Bayesian learning for accurate and robust biomolecular force fields
Vojtech Kostal, Brennon L. Shanks, Pavel Jungwirth, Hector Martinez-Seara
TL;DR
The paper tackles the challenge of parameterizing biomolecular force fields with quantified uncertainty by introducing a Bayesian framework that learns partial charges from ab initio MD data in explicit solvent. It couples this with a computationally efficient Local Gaussian Process surrogate to enable likelihood evaluation during Bayesian inference, enabling robust, transferable parameter estimates across diverse molecular fragments. The authors demonstrate improved agreement with high-level references and experimental observables, achieving subpercent accuracy for densities and reasonable accuracy for solvation and binding properties, while providing a principled uncertainty quantification through posterior distributions. They further validate transferability by applying fragment-derived charges to a calcium-binding problem in cardiac troponin C, showing close alignment with experimental binding free energies and highlighting the method’s potential to bridge electronic-structure accuracy with classical-scale simulations. The approach is positioned as a general, open framework for uncertainty-aware force-field development that can integrate diverse data sources and scale with advances in GPU-accelerated inference, although challenges remain for very high-dimensional parameter spaces and representative training data.
Abstract
Molecular dynamics is a valuable tool to probe biological processes at the atomistic level - a resolution often elusive to experiments. However, the credibility of molecular models is limited by the accuracy of the underlying force field, which is often parametrized relying on ad hoc assumptions.

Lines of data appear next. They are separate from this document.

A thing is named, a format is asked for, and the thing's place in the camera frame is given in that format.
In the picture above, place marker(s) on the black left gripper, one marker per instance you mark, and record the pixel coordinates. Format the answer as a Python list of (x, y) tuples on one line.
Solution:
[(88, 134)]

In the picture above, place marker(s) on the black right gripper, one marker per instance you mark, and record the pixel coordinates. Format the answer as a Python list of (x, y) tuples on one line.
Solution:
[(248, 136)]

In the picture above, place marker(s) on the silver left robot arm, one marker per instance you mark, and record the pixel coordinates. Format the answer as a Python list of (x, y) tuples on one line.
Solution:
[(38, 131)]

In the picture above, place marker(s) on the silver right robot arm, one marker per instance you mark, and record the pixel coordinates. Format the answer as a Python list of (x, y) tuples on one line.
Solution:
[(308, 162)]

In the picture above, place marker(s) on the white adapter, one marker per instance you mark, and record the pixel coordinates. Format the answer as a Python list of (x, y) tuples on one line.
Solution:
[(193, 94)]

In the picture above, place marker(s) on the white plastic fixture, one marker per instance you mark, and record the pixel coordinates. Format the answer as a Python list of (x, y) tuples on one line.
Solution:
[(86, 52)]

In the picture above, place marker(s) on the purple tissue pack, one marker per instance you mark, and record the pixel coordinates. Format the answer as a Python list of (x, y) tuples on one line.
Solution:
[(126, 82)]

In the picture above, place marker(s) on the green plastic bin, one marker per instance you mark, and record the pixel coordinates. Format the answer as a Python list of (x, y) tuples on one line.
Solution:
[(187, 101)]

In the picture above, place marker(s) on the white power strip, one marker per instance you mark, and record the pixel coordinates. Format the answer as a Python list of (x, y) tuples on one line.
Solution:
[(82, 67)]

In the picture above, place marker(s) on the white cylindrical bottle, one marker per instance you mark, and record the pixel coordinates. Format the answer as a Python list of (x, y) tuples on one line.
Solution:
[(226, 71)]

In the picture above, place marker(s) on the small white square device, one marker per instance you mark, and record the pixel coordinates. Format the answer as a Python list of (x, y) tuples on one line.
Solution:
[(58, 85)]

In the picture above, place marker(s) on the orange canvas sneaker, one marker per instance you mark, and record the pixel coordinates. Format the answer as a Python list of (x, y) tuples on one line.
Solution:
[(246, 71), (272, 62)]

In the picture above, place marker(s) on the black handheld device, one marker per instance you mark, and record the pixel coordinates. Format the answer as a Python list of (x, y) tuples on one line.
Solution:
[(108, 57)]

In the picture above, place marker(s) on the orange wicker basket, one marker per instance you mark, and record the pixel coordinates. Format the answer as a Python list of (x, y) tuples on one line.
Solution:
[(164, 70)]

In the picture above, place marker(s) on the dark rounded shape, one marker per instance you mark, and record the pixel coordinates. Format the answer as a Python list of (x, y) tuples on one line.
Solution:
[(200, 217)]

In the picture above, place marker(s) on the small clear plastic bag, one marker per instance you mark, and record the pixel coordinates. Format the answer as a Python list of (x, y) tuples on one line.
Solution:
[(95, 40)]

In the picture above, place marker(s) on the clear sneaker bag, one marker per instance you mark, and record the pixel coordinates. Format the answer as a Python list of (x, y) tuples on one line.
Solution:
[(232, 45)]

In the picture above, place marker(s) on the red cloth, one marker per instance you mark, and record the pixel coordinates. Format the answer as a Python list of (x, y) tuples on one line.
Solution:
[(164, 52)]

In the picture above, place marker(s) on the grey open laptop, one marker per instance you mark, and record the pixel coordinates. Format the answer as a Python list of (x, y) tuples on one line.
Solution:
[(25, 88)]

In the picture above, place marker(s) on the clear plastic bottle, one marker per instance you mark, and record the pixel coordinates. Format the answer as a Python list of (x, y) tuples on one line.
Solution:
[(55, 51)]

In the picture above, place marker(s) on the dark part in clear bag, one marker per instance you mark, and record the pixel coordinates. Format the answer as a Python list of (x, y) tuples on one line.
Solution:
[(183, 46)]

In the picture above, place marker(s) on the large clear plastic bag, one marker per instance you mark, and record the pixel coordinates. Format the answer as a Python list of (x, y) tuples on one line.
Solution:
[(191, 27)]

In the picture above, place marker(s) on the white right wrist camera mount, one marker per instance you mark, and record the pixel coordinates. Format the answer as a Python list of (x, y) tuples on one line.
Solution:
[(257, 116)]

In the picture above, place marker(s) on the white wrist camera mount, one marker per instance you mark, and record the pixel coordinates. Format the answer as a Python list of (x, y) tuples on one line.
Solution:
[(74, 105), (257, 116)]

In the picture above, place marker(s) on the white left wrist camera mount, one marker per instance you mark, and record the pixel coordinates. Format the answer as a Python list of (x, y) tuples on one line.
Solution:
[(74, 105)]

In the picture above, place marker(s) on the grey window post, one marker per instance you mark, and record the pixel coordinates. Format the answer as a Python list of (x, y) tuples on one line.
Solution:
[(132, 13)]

To address this gap, we present a Bayesian framework for learning physically grounded parameters directly from ab initio molecular dynamics data. By representing both model parameters and data probabilistically, the framework yields interpretable, statistically rigorous models in which uncertainty and transferability emerge naturally from the learning process. This approach provides a transparent, data-driven foundation for developing predictive molecular models and enhances confidence in computational descriptions of biophysical systems. We demonstrate the method using 18 biologically relevant molecular fragments that capture key motifs in proteins, nucleic acids, and lipids, and, as a proof of concept, apply it to calcium binding to troponin - a central event in cardiac regulation.